Exercise prompt: How many lines in this material include the string "orange"? Answer with the number and nothing further.
------------------------------------------------------------
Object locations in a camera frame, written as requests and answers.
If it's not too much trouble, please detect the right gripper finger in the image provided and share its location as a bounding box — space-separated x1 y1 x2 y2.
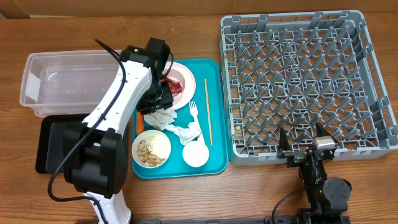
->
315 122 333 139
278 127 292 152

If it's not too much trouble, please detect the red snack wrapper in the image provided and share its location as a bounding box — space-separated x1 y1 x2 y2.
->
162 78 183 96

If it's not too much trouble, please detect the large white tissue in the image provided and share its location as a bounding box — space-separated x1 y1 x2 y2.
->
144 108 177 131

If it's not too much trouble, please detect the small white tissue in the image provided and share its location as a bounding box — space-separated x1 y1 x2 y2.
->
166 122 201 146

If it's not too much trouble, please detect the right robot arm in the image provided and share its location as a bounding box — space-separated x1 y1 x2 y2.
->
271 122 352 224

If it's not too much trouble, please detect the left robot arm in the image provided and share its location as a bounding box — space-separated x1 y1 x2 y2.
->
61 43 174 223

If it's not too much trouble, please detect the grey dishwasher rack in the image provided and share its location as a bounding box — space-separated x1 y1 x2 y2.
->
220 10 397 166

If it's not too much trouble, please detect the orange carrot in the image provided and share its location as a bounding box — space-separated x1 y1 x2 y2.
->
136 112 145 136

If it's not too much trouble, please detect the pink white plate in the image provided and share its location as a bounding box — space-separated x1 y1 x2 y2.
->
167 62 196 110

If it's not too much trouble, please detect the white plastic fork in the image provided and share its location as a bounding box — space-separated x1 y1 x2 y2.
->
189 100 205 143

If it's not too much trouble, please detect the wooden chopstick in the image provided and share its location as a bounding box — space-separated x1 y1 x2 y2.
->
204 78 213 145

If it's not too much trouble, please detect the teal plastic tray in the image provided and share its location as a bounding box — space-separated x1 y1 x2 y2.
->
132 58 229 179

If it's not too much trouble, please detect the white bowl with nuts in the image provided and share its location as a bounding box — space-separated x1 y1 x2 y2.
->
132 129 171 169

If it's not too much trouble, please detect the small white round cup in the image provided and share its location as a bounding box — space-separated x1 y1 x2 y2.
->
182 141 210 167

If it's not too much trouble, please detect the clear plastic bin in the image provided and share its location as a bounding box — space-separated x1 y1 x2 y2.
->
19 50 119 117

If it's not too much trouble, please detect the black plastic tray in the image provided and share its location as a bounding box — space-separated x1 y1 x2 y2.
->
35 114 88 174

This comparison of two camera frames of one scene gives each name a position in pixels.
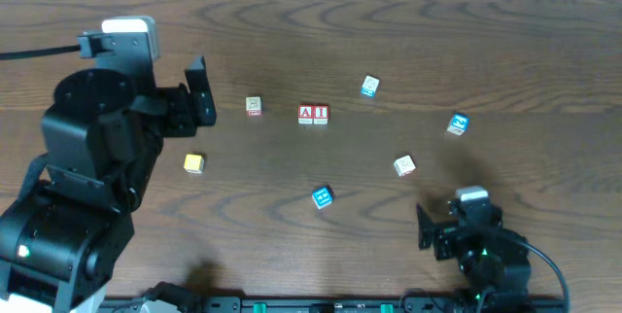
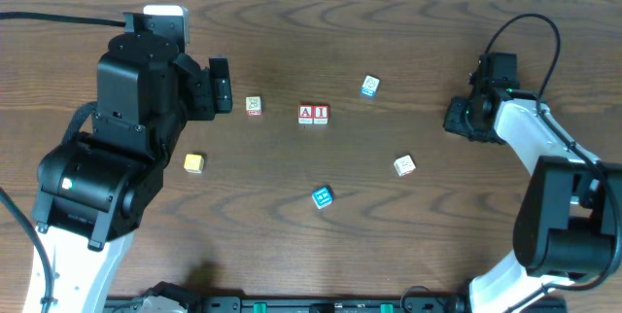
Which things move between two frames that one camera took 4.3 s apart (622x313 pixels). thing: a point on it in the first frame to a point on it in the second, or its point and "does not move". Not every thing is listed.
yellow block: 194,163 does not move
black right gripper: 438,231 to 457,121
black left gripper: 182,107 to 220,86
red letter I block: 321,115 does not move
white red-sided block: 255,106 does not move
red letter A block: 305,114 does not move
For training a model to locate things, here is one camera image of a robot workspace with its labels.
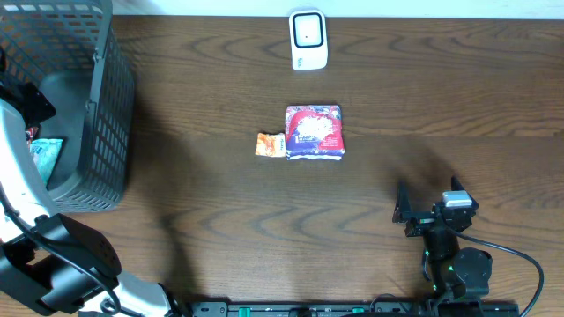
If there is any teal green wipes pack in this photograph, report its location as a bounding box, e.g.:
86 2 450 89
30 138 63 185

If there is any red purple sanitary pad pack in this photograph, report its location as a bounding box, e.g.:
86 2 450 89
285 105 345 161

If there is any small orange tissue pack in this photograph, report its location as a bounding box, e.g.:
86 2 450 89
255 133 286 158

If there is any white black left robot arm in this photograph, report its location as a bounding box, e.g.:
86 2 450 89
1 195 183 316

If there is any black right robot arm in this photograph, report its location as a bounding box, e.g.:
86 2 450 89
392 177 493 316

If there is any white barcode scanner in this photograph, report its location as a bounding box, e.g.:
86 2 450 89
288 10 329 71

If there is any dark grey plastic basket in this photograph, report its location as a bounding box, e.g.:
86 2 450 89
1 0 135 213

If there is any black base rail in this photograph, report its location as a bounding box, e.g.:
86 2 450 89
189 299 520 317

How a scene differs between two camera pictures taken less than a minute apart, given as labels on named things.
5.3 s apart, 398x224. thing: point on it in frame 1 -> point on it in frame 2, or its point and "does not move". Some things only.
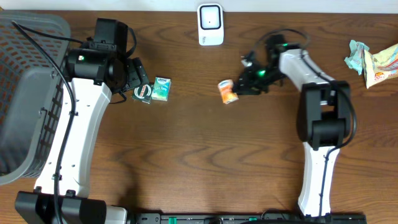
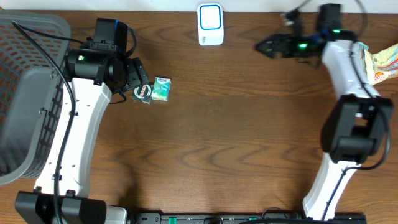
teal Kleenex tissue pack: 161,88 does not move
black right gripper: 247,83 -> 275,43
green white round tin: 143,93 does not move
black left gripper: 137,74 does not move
------------------------------------------------------------
Answer to the exercise: 2